Running a number of PipelineUpdateWorkers can cause many blocking queries

We've seen on GitLab.com that on occasion we get a lot of SELECT FOR UPDATE queries on the ci_commits table that appear to accumulate and block on one another, leading to 502 timeouts and graphs as these:

Today @ayufan ran a test:

On dev: Ran 1000 queries: PipelineUpdateWorker.perform_async(<some pipeline ID>). No problems.
On GitLab.com: Repeat same experiment. We saw lots of blocking queries.

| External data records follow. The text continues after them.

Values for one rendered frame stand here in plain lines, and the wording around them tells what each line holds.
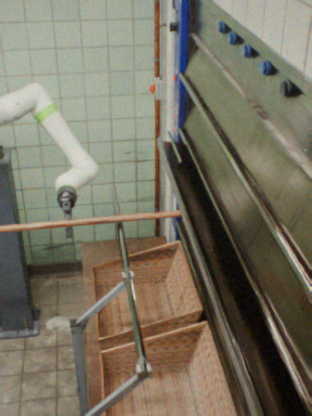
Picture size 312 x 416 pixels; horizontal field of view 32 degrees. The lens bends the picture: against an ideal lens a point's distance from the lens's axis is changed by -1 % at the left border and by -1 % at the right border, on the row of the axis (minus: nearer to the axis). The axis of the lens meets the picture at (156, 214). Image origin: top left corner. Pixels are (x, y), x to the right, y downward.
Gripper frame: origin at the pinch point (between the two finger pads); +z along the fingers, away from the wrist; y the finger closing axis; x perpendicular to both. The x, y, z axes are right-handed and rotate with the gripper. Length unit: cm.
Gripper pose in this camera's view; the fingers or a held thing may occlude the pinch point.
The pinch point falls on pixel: (68, 222)
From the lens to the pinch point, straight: 242.0
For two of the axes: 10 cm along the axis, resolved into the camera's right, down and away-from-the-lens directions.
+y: 0.0, 8.5, 5.2
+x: -9.9, 0.8, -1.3
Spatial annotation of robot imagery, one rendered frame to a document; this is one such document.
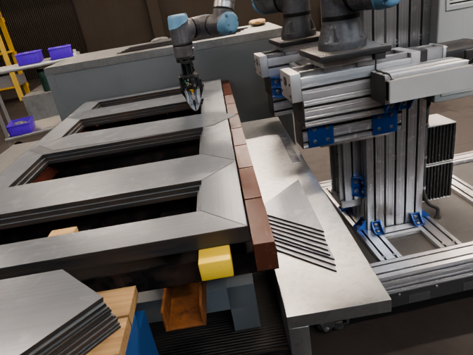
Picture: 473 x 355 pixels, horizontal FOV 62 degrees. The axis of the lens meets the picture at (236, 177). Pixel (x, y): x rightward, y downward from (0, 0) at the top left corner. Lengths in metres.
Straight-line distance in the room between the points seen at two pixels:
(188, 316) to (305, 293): 0.24
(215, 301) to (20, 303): 0.39
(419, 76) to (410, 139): 0.48
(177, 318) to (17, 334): 0.30
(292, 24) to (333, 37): 0.49
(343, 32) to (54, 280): 1.02
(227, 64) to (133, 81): 0.52
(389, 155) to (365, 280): 0.92
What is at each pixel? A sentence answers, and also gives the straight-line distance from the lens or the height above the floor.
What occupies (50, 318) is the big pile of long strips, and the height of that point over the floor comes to 0.85.
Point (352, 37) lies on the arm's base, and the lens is 1.32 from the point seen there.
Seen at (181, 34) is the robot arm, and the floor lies 1.14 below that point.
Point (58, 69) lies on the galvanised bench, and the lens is 2.39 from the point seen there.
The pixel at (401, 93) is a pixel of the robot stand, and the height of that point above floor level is 0.91.
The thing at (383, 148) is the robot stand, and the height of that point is 0.60.
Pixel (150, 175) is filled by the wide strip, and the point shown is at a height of 0.85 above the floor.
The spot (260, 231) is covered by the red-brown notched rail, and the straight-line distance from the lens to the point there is 0.77.
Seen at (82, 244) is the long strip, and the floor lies 0.85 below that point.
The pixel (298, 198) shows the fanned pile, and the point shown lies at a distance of 1.09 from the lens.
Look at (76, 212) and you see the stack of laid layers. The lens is 1.04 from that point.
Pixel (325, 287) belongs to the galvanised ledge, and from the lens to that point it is 0.85.
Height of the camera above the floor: 1.24
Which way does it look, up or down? 24 degrees down
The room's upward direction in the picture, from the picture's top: 10 degrees counter-clockwise

Often the 5-minute statement timeout hits, freeing these blocked queries. This is reflected in the Sidekiq graphs for PiplelineUpdateWorker:

The kicker is that PipelineUpdateWorker just does a simple state transition update in the DB (e.g. pending -> running):

    def update_status
      with_lock do
        case latest_builds_status
        when 'pending' then enqueue
        when 'running' then run
        when 'success' then succeed
        when 'failed' then drop
        when 'canceled' then cancel
        when 'skipped' then skip
        end
      end
    end

In looking at Sidekiq TTIN traces, it appears that threads are blocked on the with_lock call. If we look at the pg_lock table, it appears there is some tuple lock that's not being released:

gitlabhq_production=# select * from pg_locks where pid = 34805;
   locktype    | database | relation |  page  | tuple | virtualxid | transactionid | classid | objid | objsubid | virtualtransaction |  pid  |        mode         | granted | fastpath 
---------------+----------+----------+--------+-------+------------+---------------+---------+-------+----------+--------------------+-------+---------------------+---------+----------
 relation      |    16385 |    34092 |        |       |            |               |         |       |          | 19/784908          | 34805 | AccessShareLock     | t       | t
 relation      |    16385 |    33272 |        |       |            |               |         |       |          | 19/784908          | 34805 | RowShareLock        | t       | t
 virtualxid    |          |          |        |       | 19/784908  |               |         |       |          | 19/784908          | 34805 | ExclusiveLock       | t       | t
 transactionid |          |          |        |       |            |       4822878 |         |       |          | 19/784908          | 34805 | ExclusiveLock       | t       | f
 tuple         |    16385 |    33272 | 105613 |     7 |            |               |         |       |          | 19/784908          | 34805 | AccessExclusiveLock | f       | f
(5 rows)

We're not exactly sure how this could happen. Is there some deadlock occurring? Is there a race condition when multiple hosts attempt to grab the same lock? Is some Sidekiq thread not properly releasing the lock?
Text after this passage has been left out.